▸ **Work required**
Only one stretch of the data below is wanted: the lines starting at the one with "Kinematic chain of" and ending at the one with "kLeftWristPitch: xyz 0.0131", both included, given again exactly.

= = = =

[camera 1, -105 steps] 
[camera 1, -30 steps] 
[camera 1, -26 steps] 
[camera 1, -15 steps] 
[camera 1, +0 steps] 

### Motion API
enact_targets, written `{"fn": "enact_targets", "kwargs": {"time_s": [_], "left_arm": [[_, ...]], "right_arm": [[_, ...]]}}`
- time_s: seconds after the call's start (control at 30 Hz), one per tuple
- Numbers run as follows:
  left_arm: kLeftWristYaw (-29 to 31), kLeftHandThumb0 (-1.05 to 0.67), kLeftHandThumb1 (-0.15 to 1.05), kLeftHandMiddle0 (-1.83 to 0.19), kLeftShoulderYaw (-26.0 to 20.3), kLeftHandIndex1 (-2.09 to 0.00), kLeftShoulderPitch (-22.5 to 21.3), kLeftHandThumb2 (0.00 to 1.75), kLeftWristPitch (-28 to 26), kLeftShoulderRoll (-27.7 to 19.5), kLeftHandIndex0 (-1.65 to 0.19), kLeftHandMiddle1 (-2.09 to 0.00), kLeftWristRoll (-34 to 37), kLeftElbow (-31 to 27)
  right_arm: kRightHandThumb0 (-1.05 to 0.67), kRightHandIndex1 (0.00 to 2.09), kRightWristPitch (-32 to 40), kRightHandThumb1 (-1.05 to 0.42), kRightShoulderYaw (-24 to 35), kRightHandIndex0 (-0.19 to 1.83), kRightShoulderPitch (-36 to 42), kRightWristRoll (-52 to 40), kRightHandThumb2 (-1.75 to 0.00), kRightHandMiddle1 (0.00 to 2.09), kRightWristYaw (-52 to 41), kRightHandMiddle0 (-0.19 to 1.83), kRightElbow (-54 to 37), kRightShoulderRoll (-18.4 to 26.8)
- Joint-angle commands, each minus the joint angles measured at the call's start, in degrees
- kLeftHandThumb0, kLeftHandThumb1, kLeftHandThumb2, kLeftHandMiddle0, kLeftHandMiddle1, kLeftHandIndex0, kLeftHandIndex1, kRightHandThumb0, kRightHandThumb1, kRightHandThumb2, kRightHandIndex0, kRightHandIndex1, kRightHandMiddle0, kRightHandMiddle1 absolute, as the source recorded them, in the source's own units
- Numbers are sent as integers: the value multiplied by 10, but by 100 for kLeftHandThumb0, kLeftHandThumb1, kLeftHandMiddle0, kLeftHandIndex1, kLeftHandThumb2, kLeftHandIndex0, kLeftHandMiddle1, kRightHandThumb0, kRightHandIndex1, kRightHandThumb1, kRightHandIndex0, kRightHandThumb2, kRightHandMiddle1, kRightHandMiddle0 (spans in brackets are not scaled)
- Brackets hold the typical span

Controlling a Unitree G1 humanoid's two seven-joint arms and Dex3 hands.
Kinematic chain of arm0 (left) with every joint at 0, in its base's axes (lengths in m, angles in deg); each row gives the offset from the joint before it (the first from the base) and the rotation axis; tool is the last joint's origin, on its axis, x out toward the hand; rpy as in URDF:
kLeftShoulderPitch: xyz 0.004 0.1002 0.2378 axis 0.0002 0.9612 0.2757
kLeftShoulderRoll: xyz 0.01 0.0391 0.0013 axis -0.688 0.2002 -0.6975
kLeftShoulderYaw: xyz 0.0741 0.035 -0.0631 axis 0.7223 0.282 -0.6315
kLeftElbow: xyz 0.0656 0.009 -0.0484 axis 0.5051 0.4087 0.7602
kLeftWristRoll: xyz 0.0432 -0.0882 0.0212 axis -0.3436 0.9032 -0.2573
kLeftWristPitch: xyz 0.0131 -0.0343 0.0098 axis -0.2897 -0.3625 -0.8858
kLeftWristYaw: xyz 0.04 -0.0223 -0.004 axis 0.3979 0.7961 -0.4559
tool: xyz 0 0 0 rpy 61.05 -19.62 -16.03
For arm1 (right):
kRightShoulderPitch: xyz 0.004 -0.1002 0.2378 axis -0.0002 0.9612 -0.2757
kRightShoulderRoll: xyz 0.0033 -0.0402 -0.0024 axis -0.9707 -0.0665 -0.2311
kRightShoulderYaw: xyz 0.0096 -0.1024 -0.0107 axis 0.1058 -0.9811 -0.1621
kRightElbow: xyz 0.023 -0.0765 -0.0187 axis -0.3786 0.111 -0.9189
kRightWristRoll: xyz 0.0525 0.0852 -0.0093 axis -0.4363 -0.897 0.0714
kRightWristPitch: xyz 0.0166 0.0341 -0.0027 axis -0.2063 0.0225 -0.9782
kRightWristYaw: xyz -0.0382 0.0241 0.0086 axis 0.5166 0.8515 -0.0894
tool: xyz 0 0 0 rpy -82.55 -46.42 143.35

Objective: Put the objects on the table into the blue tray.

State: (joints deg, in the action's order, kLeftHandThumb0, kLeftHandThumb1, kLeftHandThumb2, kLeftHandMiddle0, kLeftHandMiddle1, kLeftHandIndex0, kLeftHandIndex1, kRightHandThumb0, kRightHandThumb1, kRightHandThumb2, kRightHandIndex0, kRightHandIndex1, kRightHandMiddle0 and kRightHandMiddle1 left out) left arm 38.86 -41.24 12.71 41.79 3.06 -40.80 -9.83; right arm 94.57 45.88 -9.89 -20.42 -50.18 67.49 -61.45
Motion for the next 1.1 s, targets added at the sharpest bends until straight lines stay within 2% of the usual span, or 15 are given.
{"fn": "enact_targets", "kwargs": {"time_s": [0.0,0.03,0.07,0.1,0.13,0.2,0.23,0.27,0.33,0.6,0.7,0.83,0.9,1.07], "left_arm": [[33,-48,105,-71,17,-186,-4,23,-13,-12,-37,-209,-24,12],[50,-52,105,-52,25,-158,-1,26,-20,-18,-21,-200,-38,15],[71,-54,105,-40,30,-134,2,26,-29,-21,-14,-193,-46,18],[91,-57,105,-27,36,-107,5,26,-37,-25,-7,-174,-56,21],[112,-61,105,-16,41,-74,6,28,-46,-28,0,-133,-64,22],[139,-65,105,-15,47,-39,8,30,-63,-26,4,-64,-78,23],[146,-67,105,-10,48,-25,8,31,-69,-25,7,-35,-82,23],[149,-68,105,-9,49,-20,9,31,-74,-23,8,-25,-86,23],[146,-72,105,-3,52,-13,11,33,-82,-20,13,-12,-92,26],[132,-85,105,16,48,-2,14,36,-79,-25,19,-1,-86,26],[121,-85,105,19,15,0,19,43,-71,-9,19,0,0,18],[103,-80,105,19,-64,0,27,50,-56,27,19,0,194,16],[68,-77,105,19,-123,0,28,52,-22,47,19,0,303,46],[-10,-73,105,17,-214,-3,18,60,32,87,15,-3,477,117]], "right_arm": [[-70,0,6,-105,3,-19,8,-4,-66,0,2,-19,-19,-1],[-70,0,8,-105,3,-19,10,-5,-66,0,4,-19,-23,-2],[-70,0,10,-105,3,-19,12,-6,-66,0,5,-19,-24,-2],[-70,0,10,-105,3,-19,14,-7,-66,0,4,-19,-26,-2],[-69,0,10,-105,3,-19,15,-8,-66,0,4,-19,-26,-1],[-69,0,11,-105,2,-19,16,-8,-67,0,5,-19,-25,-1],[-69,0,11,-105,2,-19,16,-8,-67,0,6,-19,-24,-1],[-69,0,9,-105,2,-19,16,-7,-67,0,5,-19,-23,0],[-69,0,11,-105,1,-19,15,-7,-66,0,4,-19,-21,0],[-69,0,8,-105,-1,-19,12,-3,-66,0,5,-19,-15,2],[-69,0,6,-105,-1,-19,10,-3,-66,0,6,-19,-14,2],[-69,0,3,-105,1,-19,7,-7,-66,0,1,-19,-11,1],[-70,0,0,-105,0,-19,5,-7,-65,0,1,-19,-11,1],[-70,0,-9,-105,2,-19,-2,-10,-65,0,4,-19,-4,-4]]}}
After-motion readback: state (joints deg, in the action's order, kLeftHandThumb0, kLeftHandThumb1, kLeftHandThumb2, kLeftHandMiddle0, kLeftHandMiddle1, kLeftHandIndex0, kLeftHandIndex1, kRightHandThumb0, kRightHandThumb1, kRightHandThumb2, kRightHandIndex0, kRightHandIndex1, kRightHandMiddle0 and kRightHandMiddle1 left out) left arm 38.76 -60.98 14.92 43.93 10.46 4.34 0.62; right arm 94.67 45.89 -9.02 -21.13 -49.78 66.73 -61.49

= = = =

▸ **Reply**
Kinematic chain of arm0 (left) with every joint at 0, in its base's axes (lengths in m, angles in deg); each row gives the offset from the joint before it (the first from the base) and the rotation axis; tool is the last joint's origin, on its axis, x out toward the hand; rpy as in URDF:
kLeftShoulderPitch: xyz 0.004 0.1002 0.2378 axis 0.0002 0.9612 0.2757
kLeftShoulderRoll: xyz 0.01 0.0391 0.0013 axis -0.688 0.2002 -0.6975
kLeftShoulderYaw: xyz 0.0741 0.035 -0.0631 axis 0.7223 0.282 -0.6315
kLeftElbow: xyz 0.0656 0.009 -0.0484 axis 0.5051 0.4087 0.7602
kLeftWristRoll: xyz 0.0432 -0.0882 0.0212 axis -0.3436 0.9032 -0.2573
kLeftWristPitch: xyz 0.0131 -0.0343 0.0098 axis -0.2897 -0.3625 -0.8858

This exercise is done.